ACTIVITY
Leaving out any pictures, print the entries that follow exactly as they stand.

[Records from a data collection]
------------

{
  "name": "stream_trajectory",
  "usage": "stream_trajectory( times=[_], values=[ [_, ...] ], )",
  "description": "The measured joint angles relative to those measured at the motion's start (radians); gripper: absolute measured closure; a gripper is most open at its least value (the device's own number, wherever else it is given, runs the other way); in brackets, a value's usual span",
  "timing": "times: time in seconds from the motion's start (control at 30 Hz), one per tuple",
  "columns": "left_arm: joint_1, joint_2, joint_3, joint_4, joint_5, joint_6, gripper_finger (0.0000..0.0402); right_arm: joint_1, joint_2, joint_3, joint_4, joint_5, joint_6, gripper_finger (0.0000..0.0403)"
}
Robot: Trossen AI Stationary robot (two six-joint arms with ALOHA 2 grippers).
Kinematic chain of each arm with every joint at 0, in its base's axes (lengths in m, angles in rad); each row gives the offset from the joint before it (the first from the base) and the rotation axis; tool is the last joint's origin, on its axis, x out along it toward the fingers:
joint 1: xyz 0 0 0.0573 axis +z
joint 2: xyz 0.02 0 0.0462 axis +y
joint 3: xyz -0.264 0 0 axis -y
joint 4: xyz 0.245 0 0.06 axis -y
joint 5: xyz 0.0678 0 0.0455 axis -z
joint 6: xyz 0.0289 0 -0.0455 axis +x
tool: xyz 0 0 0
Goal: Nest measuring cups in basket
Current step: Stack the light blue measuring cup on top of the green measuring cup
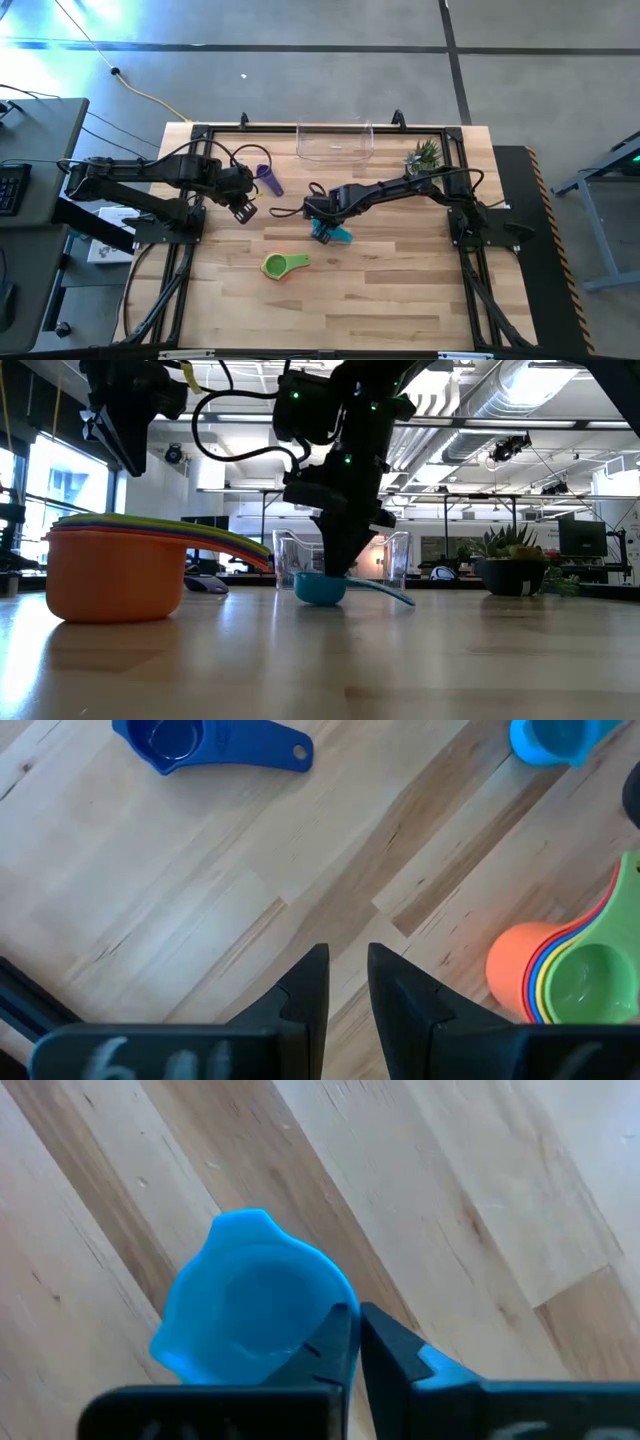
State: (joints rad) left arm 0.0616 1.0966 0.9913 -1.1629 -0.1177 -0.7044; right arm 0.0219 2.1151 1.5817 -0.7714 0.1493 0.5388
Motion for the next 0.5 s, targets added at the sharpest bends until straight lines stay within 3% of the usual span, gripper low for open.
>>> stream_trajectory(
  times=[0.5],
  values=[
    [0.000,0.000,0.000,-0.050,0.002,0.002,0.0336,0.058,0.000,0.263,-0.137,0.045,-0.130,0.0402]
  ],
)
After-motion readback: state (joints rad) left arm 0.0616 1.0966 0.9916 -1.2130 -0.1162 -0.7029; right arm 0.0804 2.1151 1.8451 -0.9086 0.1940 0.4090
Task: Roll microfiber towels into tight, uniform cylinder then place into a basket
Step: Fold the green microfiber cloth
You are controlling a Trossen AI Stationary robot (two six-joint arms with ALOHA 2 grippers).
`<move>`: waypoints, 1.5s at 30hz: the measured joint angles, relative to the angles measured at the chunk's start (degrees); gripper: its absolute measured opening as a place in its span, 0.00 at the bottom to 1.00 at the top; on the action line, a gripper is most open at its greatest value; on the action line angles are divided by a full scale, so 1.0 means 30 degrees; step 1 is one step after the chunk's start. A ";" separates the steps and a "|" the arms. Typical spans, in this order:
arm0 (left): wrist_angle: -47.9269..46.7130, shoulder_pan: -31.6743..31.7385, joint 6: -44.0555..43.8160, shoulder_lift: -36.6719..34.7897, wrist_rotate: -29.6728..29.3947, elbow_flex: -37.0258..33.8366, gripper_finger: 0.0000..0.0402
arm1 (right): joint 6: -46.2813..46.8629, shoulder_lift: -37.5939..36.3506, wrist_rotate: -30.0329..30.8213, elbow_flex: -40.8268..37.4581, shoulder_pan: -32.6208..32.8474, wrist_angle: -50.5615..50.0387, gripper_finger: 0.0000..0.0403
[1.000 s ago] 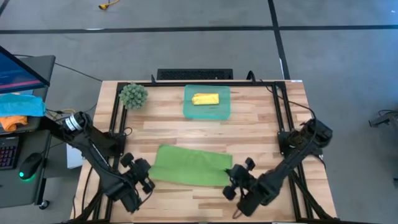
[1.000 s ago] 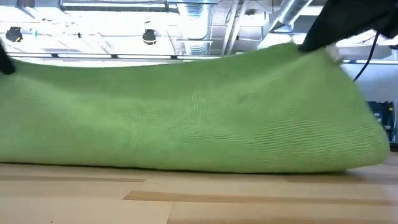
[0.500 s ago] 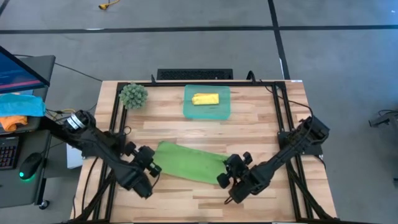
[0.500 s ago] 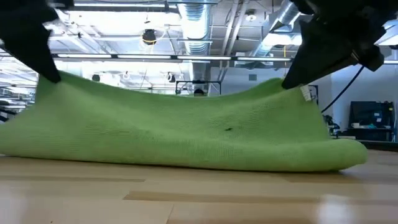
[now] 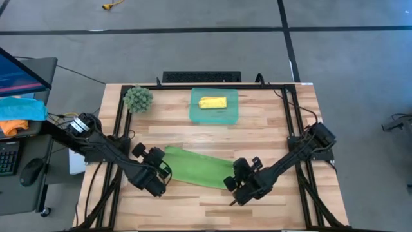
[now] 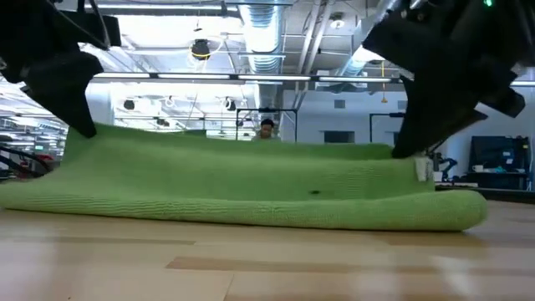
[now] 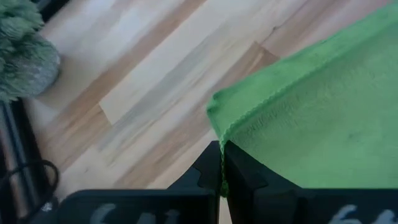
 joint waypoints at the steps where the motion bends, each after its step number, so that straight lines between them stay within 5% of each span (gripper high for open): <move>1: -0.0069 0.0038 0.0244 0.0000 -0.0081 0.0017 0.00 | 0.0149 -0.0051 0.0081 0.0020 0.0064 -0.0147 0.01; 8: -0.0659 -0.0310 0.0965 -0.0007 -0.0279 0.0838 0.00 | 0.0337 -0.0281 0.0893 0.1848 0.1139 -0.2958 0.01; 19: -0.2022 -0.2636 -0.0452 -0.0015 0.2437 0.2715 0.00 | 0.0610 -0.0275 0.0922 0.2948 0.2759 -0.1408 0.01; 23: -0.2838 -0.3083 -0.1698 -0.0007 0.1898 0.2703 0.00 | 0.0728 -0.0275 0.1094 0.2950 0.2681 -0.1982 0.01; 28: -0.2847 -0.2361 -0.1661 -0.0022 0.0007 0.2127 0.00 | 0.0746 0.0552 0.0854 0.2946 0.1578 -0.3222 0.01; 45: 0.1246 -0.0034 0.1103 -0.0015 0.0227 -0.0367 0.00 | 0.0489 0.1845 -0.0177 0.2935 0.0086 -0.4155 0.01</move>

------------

TASK RESULT
{
  "name": "stream_trajectory",
  "usage": "stream_trajectory( times=[_], values=[ [_, ...] ], )",
  "description": "The measured joint angles relative to those measured at the motion's start (radians); gripper: absolute measured closure; a gripper is most open at its least value (the device's own number, wherever else it is given, runs the other way); in brackets, a value's usual span",
  "timing": "times: time in seconds from the motion's start (control at 30 Hz), one per tuple",
  "columns": "left_arm: joint_1, joint_2, joint_3, joint_4, joint_5, joint_6, gripper_finger (0.0000..0.0402); right_arm: joint_1, joint_2, joint_3, joint_4, joint_5, joint_6, gripper_finger (0.0000..0.0403)"
}
Robot: Trossen AI Stationary robot (two six-joint arms with ALOHA 2 grippers).
Kinematic chain of each arm with every joint at 0, in its base's axes (lengths in m, angles in rad); each row gives the offset from the joint before it (the first from the base) and the rotation axis; tool is the last joint's origin, on its axis, x out along it toward the fingers:
joint 1: xyz 0 0 0.0573 axis +z
joint 2: xyz 0.02 0 0.0462 axis +y
joint 3: xyz -0.264 0 0 axis -y
joint 4: xyz 0.245 0 0.06 axis -y
joint 5: xyz 0.0678 0 0.0455 axis -z
joint 6: xyz 0.0289 0 -0.0455 axis +x
tool: xyz 0 0 0
Goal: Nest measuring cups in basket
Current step: Stack the light blue measuring cup on top of the green measuring cup
State: (joints rad) left arm 0.0616 1.0966 0.9913 -1.1629 -0.1177 -0.7044; right arm 0.0219 2.1151 1.5817 -0.7714 0.1493 0.5388
Motion for the next 0.5 s, targets added at the sharpest bends until straight lines stay within 3% of the usual span, gripper low for open.
>>> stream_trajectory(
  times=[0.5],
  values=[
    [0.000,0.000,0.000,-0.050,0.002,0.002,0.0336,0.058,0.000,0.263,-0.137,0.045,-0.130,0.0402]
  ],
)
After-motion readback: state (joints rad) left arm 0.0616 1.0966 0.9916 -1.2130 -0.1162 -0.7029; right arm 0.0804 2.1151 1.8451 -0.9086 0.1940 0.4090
Task: Roll microfiber towels into tight, uniform cylinder then place into a basket
Step: Fold the green microfiber cloth
You are controlling a Trossen AI Stationary robot (two six-joint arms with ALOHA 2 grippers).
`<move>`: waypoints, 1.5s at 30hz: the measured joint angles, relative to the angles measured at the chunk's start (degrees); gripper: its absolute measured opening as a place in its span, 0.00 at the bottom to 1.00 at the top; on the action line, a gripper is most open at its greatest value; on the action line angles are divided by a full scale, so 1.0 means 30 degrees; step 1 is one step after the chunk's start. A ";" separates the steps and a "|" the arms. Typical spans, in this order:
arm0 (left): wrist_angle: -47.9269..46.7130, shoulder_pan: -31.6743..31.7385, joint 6: -44.0555..43.8160, shoulder_lift: -36.6719..34.7897, wrist_rotate: -29.6728..29.3947, elbow_flex: -37.0258..33.8366, gripper_finger: 0.0000..0.0402
arm1 (right): joint 6: -46.2813..46.8629, shoulder_lift: -37.5939..36.3506, wrist_rotate: -30.0329..30.8213, elbow_flex: -40.8268..37.4581, shoulder_pan: -32.6208..32.8474, wrist_angle: -50.5615..50.0387, gripper_finger: 0.0000..0.0403
[1.000 s ago] 
[1.000 s ago] 
[0.500 s ago] 
[0.500 s ago] 
[now] 
[now] 
[now] 
 joint waypoints at the steps where the motion bends, each after its step number, so that straight lines between them stay within 5% of each span (gripper high for open): <move>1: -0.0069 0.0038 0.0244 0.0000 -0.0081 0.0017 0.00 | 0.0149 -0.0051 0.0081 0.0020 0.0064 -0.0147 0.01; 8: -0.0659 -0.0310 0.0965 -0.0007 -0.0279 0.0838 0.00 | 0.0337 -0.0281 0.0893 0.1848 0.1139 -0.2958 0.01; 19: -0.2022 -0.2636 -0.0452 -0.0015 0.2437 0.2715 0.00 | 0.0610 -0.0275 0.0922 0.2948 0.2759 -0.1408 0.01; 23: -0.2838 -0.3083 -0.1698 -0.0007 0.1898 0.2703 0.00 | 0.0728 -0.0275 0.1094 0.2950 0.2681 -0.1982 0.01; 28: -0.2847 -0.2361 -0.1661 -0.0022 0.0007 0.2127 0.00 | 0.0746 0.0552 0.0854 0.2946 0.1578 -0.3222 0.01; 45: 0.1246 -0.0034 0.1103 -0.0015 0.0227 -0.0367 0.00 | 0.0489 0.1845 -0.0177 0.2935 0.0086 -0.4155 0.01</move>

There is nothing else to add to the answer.